Skipping ahead to 2017, I still think Julia is a badass, and that not much is better than spending a leisurely day in the kitchen with her recipes. But when I want to streamline the operation, this is how I throw together a quickie, keep-it-simple coq au vin by taking advantage of Instant Pot.
Bacon is optional, but traditional; if you have a slice on hand and you feel so inclined, you can start the recipe by crisping it up in the Pot on Saute Mode. Use the rendered fat (and/or olive oil) to saute a big pile of sliced mushrooms, then set them aside so they won’t overcook in the stew.
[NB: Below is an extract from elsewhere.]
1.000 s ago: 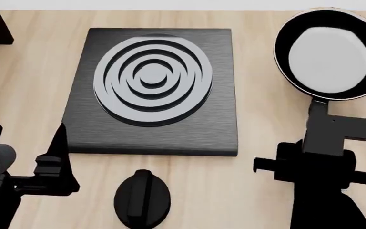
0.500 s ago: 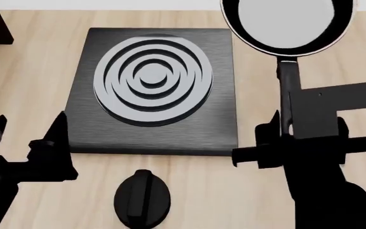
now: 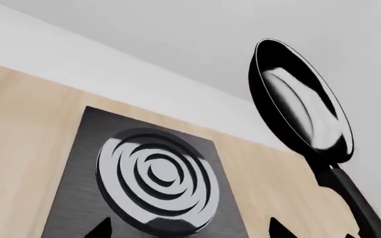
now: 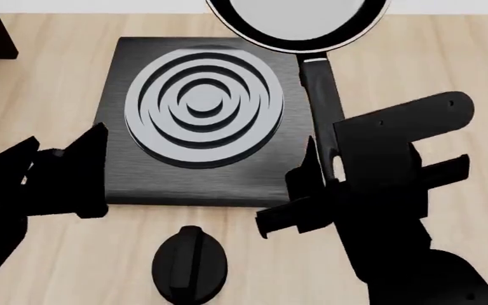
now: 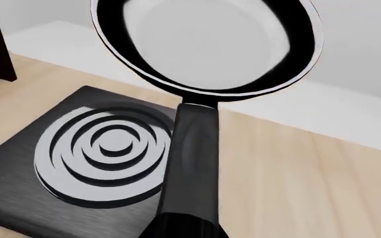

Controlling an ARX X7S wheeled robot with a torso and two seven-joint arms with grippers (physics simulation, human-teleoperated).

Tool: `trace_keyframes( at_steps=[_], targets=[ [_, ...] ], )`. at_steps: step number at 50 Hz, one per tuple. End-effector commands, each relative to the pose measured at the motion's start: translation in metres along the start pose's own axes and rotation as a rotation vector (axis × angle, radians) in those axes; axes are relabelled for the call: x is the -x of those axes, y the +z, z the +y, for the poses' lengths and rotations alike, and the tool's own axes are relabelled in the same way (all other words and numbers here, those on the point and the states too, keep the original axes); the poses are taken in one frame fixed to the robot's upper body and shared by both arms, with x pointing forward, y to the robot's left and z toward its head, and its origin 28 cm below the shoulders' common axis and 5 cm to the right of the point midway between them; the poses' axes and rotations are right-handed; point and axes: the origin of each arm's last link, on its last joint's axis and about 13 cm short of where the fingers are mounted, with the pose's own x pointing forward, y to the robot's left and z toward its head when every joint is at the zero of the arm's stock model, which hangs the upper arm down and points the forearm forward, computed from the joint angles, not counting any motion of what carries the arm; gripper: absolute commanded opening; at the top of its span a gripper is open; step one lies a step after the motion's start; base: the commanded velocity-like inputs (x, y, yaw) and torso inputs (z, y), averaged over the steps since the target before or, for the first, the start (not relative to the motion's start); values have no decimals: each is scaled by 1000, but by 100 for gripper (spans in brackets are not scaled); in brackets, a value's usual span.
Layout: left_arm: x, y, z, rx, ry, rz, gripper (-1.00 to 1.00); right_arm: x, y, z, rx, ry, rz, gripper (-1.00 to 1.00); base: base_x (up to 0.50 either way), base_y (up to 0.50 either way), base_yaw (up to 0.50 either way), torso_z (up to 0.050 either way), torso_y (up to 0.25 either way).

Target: Put the frying pan on the cabinet shelf.

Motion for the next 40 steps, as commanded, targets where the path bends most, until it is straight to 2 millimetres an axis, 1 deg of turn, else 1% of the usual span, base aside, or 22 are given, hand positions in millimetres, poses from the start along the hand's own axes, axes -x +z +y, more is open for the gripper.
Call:
trace_keyframes(
  at_steps=[1,2,4,6,9,15,26,32,35,40],
  targets=[
    [8,6,-20,50,-185,61,100,10,22,4,53,-11,-100,-100,0,0,0,0,0],
    [8,7,-22,66,-234,79,100,10,23,5,46,-2,-107,-100,0,6,-7,0,-10],
    [6,6,-24,77,-235,112,100,13,26,7,72,7,-109,-100,0,3,0,0,0],
    [2,6,-26,164,-243,122,100,14,26,10,100,17,-115,-100,0,3,-3,0,-6],
    [0,8,-28,141,-266,119,100,14,23,14,99,40,-112,-100,0,2,-2,0,-4],
    [0,14,-30,173,-283,123,100,15,23,17,111,59,-115,-100,0,2,-1,2,-4],
    [-5,7,-27,225,-278,143,100,20,25,23,143,97,-127,-100,0,2,-2,0,-3],
    [-6,5,-28,237,-265,161,100,21,28,24,158,97,-136,-100,0,2,-2,0,-3],
    [-5,7,-30,271,-269,173,100,21,29,25,162,105,-143,-100,0,2,-2,3,-3],
    [-8,7,-32,246,-271,180,100,21,26,26,169,111,-145,-100,0,1,-1,0,-4]
  ],
)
Next, season and brown your chicken. In these photos I used boneless/skinless thighs, but I think bone-in pieces would be good here too (I haven’t tested it, but I would plan to increase the cooking time to 10 minutes). After browning the chicken, set it aside and start the onions. Pearl onions are my very favorite thing for this dish, but I’ve been having trouble finding them at my local stores, so I swapped in a regular old chopped yellow onion and lived to tell the tale.
Deglaze with wine (red or white, whatever you like, go nuts) before throwing in (nearly) everything else on the ingredient list, then get out your steamer basket and load it up with the potatoes and garlic. I called for a generous amount of potatoes to serve 4, but abundance is nice, and leftovers are always welcome in my house. Both layers cook up in just 5 minutes on high pressure.
The biggest secret behind this recipe may be the beurre manie. This “kneaded butter” is a simple flour/butter mixture that, when whisked into the cooked stew, transforms it into an enriched, subtly thickened, velvety sauce.
After making that magic happen, you just have to add the mushrooms back in, mash your garlicky potatoes, top with fresh parsley, and eat like a king.